**What to produce:** From the entries below, return only the lines starting at the one that contains "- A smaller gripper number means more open" and ending at the one that contains "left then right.", exactly as they stand.
'''
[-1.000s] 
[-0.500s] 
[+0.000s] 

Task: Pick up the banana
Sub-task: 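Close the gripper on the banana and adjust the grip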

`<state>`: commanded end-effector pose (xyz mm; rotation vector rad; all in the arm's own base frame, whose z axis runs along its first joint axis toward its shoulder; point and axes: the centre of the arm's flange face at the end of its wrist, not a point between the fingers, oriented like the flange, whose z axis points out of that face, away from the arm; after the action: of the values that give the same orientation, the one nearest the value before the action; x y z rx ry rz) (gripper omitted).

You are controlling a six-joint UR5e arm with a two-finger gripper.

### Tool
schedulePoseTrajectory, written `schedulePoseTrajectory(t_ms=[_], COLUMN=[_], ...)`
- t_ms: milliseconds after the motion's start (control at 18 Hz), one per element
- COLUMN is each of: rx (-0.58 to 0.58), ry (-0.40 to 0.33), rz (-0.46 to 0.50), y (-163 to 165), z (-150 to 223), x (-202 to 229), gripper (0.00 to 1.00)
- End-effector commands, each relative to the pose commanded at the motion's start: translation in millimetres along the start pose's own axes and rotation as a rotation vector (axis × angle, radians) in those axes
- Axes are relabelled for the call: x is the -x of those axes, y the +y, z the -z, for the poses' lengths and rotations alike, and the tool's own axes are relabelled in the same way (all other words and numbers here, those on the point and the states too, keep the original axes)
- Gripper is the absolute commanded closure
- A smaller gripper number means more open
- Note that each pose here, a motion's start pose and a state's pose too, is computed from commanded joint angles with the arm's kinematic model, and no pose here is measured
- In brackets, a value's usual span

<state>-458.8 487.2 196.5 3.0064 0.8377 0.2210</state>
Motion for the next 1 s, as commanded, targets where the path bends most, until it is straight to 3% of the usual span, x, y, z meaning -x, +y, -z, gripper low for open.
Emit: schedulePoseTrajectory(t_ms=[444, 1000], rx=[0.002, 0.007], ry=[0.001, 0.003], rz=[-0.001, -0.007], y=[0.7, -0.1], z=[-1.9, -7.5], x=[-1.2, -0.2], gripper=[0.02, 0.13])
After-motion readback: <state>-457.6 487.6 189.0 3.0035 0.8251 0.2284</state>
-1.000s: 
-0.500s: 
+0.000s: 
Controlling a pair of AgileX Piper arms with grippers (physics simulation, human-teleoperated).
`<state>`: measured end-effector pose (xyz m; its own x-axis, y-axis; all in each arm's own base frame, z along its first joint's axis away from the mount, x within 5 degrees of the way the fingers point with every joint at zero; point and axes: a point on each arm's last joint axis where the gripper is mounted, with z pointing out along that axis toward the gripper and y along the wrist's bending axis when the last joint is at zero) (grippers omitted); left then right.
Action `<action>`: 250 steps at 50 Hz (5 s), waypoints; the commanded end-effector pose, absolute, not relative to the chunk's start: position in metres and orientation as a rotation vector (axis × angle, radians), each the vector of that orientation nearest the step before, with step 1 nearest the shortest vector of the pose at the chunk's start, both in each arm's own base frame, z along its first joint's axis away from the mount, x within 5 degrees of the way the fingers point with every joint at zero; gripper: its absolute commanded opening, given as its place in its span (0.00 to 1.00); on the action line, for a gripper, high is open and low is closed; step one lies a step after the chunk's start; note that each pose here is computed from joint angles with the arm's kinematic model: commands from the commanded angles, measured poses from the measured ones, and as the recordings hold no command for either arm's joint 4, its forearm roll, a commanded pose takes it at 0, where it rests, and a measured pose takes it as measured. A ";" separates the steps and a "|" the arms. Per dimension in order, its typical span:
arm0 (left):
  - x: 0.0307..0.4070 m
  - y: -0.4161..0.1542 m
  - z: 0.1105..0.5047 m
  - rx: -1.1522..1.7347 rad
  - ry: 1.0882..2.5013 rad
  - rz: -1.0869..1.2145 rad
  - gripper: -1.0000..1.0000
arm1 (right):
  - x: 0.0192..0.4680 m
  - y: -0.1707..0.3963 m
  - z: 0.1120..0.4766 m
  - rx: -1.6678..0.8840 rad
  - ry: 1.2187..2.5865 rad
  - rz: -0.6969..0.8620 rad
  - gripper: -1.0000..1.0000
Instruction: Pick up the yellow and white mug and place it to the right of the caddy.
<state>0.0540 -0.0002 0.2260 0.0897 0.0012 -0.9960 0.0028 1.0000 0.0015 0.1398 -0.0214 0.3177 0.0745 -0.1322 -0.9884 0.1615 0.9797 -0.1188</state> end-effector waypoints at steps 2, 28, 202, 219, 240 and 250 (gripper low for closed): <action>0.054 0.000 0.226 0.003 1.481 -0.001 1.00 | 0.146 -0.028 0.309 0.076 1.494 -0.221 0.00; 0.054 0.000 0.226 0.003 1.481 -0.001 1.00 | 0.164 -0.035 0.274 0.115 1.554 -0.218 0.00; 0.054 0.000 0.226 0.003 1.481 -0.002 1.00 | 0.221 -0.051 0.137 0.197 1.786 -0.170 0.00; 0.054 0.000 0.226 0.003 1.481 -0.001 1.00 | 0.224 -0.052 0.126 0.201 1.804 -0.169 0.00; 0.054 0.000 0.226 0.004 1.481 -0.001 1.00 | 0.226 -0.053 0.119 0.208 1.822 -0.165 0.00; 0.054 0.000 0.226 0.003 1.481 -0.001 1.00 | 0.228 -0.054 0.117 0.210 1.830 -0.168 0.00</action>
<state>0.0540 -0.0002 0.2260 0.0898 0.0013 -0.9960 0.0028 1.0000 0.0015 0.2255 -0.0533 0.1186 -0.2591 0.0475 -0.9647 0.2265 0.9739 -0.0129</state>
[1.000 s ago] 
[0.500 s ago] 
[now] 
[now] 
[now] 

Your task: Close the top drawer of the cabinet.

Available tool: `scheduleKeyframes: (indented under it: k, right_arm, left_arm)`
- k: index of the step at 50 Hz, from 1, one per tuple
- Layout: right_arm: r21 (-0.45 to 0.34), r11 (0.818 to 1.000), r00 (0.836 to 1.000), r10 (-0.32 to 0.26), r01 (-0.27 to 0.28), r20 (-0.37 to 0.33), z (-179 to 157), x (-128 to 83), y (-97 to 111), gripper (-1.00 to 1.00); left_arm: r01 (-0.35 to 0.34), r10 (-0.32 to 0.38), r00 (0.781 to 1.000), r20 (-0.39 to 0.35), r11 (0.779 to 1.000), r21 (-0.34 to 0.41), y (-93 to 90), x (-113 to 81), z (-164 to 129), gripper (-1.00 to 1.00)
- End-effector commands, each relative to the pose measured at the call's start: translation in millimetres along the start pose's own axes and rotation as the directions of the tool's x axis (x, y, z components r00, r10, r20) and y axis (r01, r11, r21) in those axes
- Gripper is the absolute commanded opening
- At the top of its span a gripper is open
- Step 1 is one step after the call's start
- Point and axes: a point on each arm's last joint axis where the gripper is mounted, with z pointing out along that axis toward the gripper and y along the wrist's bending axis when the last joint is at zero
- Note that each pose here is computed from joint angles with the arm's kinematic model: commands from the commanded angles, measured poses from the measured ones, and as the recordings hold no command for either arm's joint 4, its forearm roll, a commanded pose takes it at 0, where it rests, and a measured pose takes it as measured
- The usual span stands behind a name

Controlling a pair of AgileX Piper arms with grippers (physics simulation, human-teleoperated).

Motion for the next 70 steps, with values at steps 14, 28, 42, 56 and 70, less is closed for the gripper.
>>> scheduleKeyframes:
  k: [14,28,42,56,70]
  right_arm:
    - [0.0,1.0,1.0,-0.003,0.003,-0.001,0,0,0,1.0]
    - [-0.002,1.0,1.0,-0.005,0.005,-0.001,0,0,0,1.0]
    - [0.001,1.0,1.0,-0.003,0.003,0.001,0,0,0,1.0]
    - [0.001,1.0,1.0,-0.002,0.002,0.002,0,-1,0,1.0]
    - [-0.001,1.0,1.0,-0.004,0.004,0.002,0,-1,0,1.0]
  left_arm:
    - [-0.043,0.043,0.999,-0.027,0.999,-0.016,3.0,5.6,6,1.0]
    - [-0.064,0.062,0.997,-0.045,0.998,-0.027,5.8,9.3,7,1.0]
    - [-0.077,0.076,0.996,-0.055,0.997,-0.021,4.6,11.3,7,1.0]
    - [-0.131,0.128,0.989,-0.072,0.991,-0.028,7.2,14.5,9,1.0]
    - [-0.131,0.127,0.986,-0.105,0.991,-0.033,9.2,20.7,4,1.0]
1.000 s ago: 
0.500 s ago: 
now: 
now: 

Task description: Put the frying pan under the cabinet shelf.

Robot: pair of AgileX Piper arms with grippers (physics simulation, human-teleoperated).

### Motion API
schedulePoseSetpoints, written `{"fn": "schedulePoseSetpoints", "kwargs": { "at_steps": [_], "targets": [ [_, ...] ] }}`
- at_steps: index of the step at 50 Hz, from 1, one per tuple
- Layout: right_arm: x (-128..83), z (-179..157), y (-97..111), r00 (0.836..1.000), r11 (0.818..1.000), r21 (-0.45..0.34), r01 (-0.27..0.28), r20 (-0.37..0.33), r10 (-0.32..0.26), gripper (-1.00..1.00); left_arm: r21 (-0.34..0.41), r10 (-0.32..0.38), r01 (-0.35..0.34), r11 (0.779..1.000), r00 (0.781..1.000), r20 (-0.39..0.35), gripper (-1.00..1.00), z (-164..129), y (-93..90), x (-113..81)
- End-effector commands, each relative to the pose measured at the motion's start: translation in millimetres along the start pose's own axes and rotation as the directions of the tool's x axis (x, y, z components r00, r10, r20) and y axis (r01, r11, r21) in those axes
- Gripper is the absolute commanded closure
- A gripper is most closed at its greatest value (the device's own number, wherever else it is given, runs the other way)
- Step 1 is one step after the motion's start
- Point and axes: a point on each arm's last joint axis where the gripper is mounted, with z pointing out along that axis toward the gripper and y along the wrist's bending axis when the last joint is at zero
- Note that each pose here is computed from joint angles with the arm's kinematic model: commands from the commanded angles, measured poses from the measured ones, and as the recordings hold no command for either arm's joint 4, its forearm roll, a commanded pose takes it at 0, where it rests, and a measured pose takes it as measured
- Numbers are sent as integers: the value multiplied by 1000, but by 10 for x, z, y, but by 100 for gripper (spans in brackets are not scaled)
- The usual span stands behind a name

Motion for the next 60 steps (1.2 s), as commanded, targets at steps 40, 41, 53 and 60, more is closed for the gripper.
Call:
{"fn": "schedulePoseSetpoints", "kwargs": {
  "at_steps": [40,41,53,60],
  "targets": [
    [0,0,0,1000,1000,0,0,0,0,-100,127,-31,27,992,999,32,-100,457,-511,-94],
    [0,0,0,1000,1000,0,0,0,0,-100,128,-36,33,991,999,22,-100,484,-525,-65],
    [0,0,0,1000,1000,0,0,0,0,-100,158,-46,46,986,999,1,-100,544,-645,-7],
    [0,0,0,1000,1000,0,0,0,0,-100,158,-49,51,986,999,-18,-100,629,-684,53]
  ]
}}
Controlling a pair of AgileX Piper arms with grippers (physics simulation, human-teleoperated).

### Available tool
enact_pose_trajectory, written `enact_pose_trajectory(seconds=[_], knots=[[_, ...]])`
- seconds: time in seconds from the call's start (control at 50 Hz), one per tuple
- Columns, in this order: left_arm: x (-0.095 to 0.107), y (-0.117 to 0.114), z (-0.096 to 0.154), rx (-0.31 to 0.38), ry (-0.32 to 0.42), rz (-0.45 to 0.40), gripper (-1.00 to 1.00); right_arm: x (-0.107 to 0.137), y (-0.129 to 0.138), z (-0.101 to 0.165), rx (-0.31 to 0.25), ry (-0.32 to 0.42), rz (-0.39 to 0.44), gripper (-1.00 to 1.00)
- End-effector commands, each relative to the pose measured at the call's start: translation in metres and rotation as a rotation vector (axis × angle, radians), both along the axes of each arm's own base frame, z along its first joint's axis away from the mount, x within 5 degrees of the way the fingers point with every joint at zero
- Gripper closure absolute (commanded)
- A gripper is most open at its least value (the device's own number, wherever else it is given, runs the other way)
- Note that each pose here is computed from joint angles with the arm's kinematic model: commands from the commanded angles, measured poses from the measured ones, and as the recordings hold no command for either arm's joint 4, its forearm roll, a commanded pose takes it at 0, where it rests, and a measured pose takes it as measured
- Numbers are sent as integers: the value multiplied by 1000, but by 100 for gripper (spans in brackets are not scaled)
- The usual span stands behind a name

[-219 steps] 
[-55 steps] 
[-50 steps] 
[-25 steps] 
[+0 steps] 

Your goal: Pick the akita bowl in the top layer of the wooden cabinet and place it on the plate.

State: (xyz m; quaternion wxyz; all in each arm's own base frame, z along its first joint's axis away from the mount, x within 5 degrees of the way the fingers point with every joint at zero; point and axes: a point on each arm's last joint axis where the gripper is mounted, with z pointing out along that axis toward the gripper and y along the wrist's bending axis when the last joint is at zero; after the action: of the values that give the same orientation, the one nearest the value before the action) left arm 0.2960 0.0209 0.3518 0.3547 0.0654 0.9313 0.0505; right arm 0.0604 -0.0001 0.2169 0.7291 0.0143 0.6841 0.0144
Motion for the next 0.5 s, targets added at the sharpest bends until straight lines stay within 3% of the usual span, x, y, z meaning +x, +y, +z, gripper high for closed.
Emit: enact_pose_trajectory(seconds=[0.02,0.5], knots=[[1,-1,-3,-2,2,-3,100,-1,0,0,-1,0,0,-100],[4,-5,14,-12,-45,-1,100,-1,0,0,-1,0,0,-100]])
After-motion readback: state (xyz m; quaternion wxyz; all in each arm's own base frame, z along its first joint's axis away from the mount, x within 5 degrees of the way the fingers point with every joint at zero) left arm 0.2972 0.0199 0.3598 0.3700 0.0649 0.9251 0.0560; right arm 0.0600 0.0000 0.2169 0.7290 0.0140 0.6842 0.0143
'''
**Answer box:**
- A smaller gripper number means more open
- Note that each pose here, a motion's start pose and a state's pose too, is computed from commanded joint angles with the arm's kinematic model, and no pose here is measured
- In brackets, a value's usual span

<state>-458.8 487.2 196.5 3.0064 0.8377 0.2210</state>
Motion for the next 1 s, as commanded, targets where the path bends most, until it is straight to 3% of the usual span, x, y, z meaning -x, +y, -z, gripper low for open.
Emit: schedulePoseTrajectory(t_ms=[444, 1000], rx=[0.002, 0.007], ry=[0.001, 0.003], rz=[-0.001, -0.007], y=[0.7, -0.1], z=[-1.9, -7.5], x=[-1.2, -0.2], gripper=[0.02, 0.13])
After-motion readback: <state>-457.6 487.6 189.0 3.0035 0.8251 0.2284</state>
-1.000s: 
-0.500s: 
+0.000s: 
Controlling a pair of AgileX Piper arms with grippers (physics simulation, human-teleoperated).
`<state>`: measured end-effector pose (xyz m; its own x-axis, y-axis; all in each arm's own base frame, z along its first joint's axis away from the mount, x within 5 degrees of the way the fingers point with every joint at zero; point and axes: a point on each arm's last joint axis where the gripper is mounted, with z pointing out along that axis toward the gripper and y along the wrist's bending axis when the last joint is at zero) (grippers omitted); left then right.

Work on this exercise is finished.